The last para-alpine skiing race of the 2018 Games is the giant slalom. It takes place on 17 - 18 March. Men and women both race at the same time in the morning sessions. Women race first in the afternoon sessions, with the men racing a half hour after they end. Claudia Lösch, Heike Eder, Markus Salcher, Thomas Grochar, Martin Würz, Nico Pajantschitsch, Roman Rabl, Markus Gfatterhofer, Simon Wallner, Gernot Morgenfurt and his guide Christoph Gmeiner should all start in this event.

== Para-Nordic skiing ==

=== Skiers ===
Carina is blind. Her brother, Julian, is her guide skier. She first competed for Austria in 2016. At the 2017 World Championships in Finsterau, Germany, Carina won 2 gold medals and 1 bronze medal. Carina was awarded the Golden Lion as "Rookie of the Year" at the Leonidas Sports Gala 2017.

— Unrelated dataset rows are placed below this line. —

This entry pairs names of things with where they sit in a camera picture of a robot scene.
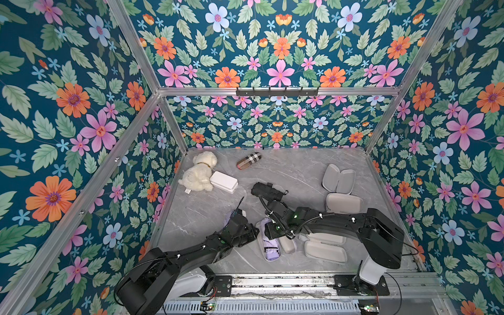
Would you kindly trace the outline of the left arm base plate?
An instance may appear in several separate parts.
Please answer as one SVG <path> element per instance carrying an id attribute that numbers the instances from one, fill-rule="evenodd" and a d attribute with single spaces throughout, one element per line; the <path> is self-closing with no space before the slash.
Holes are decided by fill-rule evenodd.
<path id="1" fill-rule="evenodd" d="M 208 278 L 202 288 L 197 292 L 201 297 L 230 297 L 232 293 L 232 276 L 211 276 Z"/>

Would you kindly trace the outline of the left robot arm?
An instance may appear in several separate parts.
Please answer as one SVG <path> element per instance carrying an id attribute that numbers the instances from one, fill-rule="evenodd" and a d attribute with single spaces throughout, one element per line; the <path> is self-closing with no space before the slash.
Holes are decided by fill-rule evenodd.
<path id="1" fill-rule="evenodd" d="M 151 249 L 119 281 L 114 299 L 130 314 L 156 314 L 180 276 L 219 262 L 258 235 L 259 229 L 237 209 L 222 230 L 206 236 L 200 244 L 176 251 Z"/>

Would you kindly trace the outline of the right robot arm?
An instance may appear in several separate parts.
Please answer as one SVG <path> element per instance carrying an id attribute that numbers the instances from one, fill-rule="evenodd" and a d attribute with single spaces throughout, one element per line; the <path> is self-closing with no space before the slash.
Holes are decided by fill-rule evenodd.
<path id="1" fill-rule="evenodd" d="M 364 245 L 368 255 L 358 278 L 370 285 L 376 285 L 387 270 L 401 267 L 404 231 L 378 209 L 357 214 L 321 212 L 309 207 L 293 211 L 283 202 L 260 201 L 272 220 L 265 226 L 265 236 L 270 240 L 283 236 L 294 239 L 301 233 L 354 238 Z"/>

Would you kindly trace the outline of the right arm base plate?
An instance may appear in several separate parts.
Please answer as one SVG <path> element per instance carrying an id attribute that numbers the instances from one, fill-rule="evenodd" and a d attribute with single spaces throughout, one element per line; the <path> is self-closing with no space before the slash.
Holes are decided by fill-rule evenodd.
<path id="1" fill-rule="evenodd" d="M 333 288 L 341 296 L 389 296 L 390 290 L 382 276 L 376 285 L 369 284 L 361 280 L 357 275 L 352 274 L 337 274 L 333 277 L 335 285 Z"/>

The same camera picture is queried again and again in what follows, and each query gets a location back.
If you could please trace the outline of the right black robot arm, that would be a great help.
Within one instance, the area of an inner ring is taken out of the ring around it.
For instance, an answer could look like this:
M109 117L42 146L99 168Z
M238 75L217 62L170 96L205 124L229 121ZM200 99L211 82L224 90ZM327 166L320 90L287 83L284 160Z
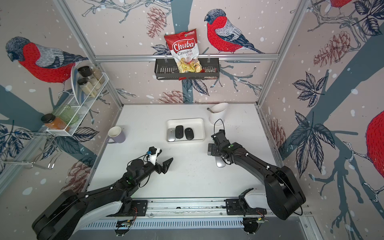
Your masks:
M278 218L286 220L306 202L290 168L271 165L252 155L242 145L230 143L224 130L219 130L211 138L223 159L244 168L264 183L268 206Z

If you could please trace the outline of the silver mouse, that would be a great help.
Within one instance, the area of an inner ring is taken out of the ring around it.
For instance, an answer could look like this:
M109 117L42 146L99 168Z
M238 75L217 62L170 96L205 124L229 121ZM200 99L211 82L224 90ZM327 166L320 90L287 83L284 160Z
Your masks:
M168 142L174 142L176 140L176 133L175 128L169 128L167 130L167 141Z
M222 157L215 157L215 160L218 168L224 168L227 165Z

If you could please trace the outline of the rounded black mouse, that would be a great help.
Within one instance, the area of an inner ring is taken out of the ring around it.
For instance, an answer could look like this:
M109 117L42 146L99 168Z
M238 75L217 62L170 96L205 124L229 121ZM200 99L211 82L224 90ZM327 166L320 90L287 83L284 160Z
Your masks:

=== Schedule and results ===
On 12 March, the 15 km race takes place, with standing and vision impaired women starting at 10:00 PM. Carina Edlinger and guide Julian Edlinger are scheduled to start. The pair are then scheduled to start in the sprint classic qualification. It takes place on 14 March from 10:00 AM - 11:25 AM for both men and women in all classes. It is followed in the afternoon by the semifinals and finals. The classic race takes place on 17 March. Carina Edlinger and guide Julian Edlinger are scheduled to participate in the 7.5 km race. The standing and visually impaired women's race takes place from 10:00 AM - 12:30.

== Para-snowboarding ==

=== Schedule and results ===
Patrick Mayrhofer and Reinhold Schett are scheduled to start in the snowboard cross event. The program has the race starting on 12 March, running from 10:30 AM to 5:00 PM for all classes for both men and women. The slalom race is scheduled to take place on 16 March, going from 10:30 AM - 4:55 PM for men and women in all classes. Patrick Mayrhofer and Reinhold Schett are both scheduled to start.

== Social space ==
Austria, Switzerland and Germany are co-hosting "Alpenhaus" in Pyeongchang. It is a place where people can celebrate winning Paralympic medals.